What’s the Difference? Creating Diffs with JGit

Home  >>  Eclipse  >>  What’s the Difference? Creating Diffs with JGit

What’s the Difference? Creating Diffs with JGit

On June 16, 2016, Posted by , In Eclipse, By ,,, , With 20 Comments

In this post, I will dig into the details of how to diff revisions and create patches with JGit. Starting from the high-level DiffCommand all the way down to the more versatile APIs to find particular changes in a file.

DiffCommand, Take I

The diff command can be used to compare two revisions and report which files were changed, added or removed. Whereby, a revision, in this context, may originate from a commit as well as the working directory or the index.

The simplest form of creating a diff in JGit looks like this:

git.diff().setOutputStream( System.out ).call();

If invoked without specifying which revisions to compare, the differences between the work directory and the index are determined.

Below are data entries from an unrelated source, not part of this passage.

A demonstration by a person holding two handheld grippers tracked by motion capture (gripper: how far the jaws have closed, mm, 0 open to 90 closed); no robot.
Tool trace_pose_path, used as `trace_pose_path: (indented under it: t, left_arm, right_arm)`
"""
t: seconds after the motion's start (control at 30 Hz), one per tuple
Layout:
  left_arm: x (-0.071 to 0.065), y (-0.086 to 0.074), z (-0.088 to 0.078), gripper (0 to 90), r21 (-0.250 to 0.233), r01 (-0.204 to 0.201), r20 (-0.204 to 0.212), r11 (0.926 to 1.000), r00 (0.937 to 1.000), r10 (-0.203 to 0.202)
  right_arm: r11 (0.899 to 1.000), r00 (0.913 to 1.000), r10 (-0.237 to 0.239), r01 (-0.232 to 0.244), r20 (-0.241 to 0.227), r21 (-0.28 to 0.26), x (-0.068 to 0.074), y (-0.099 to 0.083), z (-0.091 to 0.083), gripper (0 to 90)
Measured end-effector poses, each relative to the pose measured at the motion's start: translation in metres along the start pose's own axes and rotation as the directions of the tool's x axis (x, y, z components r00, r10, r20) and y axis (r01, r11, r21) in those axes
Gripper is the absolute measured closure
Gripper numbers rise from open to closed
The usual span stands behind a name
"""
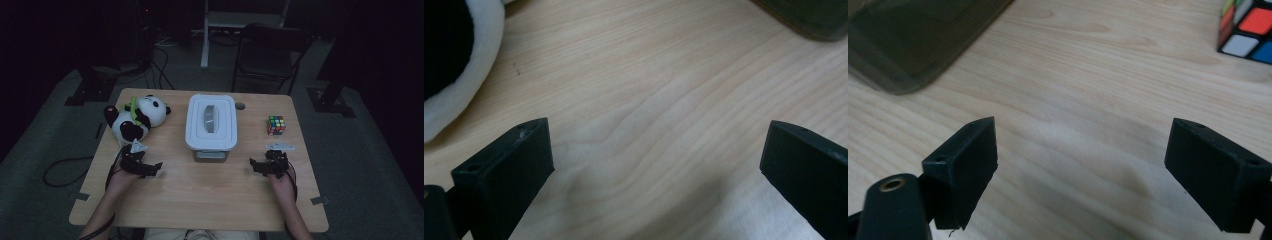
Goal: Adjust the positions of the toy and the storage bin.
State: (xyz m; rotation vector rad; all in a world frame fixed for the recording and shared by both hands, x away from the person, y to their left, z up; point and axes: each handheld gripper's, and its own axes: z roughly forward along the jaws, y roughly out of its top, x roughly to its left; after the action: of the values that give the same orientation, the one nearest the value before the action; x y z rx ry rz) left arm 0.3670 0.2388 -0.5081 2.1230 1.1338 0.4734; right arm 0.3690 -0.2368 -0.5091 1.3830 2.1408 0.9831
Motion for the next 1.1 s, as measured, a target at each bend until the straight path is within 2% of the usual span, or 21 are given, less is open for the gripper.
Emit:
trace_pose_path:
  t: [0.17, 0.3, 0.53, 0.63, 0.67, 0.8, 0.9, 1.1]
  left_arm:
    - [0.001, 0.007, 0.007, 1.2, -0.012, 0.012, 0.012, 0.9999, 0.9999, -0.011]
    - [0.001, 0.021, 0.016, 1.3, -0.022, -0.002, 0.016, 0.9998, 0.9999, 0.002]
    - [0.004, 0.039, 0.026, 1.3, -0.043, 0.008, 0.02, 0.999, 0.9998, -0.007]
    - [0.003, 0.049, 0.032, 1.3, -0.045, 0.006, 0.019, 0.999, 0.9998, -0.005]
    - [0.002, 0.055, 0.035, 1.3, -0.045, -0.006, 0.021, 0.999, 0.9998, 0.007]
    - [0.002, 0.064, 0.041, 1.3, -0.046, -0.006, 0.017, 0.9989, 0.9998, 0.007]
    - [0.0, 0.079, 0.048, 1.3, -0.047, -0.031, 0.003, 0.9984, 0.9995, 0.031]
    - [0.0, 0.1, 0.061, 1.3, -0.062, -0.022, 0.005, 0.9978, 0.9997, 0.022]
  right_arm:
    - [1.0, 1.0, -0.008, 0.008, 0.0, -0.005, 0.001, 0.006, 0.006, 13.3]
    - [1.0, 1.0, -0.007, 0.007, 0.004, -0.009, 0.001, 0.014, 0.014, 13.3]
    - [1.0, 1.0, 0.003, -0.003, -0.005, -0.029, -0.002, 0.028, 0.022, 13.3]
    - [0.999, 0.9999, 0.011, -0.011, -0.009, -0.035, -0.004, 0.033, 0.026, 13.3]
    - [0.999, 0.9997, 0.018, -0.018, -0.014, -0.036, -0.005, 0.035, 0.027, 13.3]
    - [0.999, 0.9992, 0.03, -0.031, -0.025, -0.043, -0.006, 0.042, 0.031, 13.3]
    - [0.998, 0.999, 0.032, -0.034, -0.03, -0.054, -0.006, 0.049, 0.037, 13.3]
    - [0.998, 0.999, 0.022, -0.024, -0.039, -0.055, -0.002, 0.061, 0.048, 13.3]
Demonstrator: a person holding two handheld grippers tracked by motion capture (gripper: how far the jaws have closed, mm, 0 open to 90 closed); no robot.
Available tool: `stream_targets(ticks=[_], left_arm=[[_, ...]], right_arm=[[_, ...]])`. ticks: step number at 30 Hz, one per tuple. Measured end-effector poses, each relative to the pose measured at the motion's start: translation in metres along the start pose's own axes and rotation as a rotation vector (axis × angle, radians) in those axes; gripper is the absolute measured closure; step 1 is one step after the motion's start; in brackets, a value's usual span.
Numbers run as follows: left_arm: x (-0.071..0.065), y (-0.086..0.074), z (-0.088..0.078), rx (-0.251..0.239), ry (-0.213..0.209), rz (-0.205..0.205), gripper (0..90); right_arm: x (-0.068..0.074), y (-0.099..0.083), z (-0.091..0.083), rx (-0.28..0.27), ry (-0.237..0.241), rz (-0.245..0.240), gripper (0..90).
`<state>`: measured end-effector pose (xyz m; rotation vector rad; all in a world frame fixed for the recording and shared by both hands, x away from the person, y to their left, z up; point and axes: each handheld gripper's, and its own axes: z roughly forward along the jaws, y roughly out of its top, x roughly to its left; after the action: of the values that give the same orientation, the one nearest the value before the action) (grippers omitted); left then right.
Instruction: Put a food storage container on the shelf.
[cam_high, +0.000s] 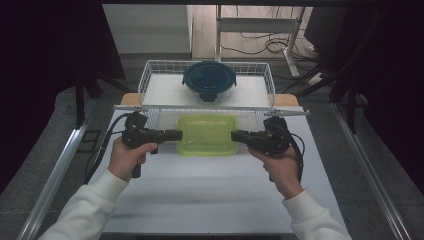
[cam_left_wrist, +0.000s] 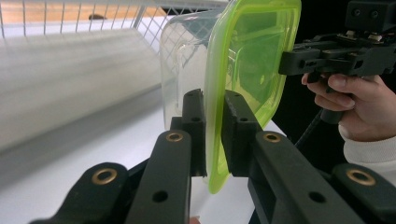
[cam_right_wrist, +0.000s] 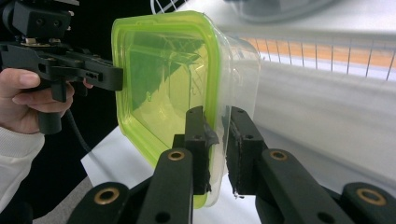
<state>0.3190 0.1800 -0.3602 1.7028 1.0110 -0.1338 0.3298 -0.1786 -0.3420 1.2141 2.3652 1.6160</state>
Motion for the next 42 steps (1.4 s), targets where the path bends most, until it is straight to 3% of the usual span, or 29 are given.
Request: stream_targets(ticks=[18, 33, 42], left_arm=[[-0.017, 0.061, -0.009, -0.013, 0.015, 0.080, 81.7], [-0.015, 0.101, -0.006, -0.025, -0.002, 0.093, 81.7], [-0.006, 0.136, -0.009, -0.024, -0.027, 0.060, 81.7]], right_arm=[[0.007, 0.053, -0.019, -0.051, -0.022, -0.037, 79.2], [-0.001, 0.089, -0.026, -0.079, -0.025, -0.035, 79.5], [-0.006, 0.122, -0.025, -0.088, -0.020, -0.019, 79.6]])
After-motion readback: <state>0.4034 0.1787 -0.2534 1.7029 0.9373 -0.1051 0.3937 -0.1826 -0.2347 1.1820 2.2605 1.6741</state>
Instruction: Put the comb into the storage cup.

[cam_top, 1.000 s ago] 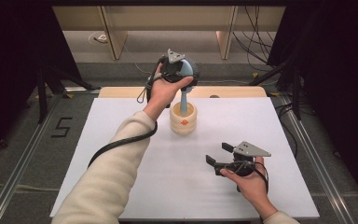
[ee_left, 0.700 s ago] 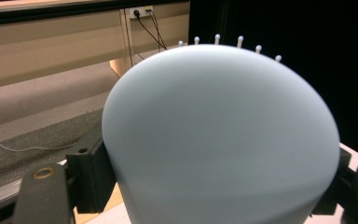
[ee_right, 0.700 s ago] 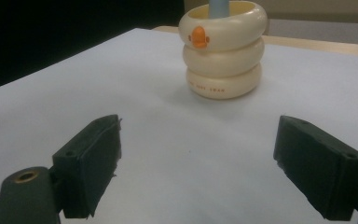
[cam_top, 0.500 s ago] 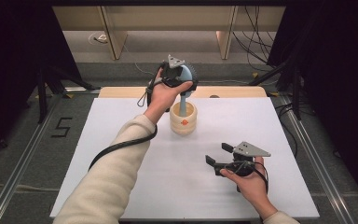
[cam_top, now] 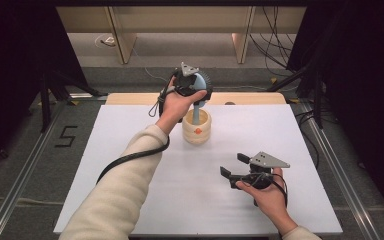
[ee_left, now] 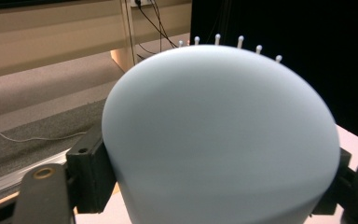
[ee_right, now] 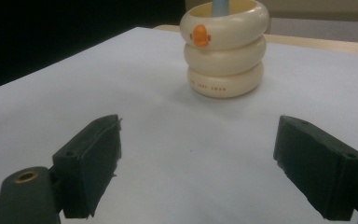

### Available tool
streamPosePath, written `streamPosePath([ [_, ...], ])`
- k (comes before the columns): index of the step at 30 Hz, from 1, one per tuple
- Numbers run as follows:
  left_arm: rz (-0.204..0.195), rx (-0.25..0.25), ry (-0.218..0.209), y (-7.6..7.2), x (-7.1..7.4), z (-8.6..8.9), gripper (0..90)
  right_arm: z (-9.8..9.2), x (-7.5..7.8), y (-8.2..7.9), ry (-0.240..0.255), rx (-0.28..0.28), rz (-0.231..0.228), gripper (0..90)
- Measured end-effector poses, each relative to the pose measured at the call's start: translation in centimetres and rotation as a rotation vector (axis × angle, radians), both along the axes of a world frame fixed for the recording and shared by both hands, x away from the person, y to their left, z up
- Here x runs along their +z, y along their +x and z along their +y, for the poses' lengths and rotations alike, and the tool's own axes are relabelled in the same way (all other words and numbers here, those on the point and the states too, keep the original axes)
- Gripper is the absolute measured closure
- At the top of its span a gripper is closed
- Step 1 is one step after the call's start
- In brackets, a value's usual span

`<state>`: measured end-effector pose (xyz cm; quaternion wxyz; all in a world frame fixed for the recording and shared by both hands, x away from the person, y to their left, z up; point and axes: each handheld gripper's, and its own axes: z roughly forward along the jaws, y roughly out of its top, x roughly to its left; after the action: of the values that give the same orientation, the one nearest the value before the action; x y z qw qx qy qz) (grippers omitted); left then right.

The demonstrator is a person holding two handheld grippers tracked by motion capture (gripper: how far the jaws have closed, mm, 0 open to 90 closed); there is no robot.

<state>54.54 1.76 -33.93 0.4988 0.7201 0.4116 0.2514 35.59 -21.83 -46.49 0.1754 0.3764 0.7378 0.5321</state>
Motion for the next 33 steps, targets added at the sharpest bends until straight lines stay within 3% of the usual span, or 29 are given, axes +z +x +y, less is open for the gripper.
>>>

The command prints a textual representation of the diff to the designated output stream:

diff --git a/file.txt b/file.txt
index 19def74..d5fcacb 100644
--- a/file.txt
+++ b/file.txt
@@ -1 +1,2 @@
 existing line
+added line
\ No newline at end of file

In addition, the call() method also returns a list of DiffEntries. These data structures describe the added, removed, and changed files and can also be used to determine the changes within a certain file.

But how can two arbitrary revisions be compared? By taking a closer look at the DiffCommand it becomes apparent that it actually compares two trees instead of revisions. And that explains why the working directory and index (which are trees themselves) can also be compared without extra effort.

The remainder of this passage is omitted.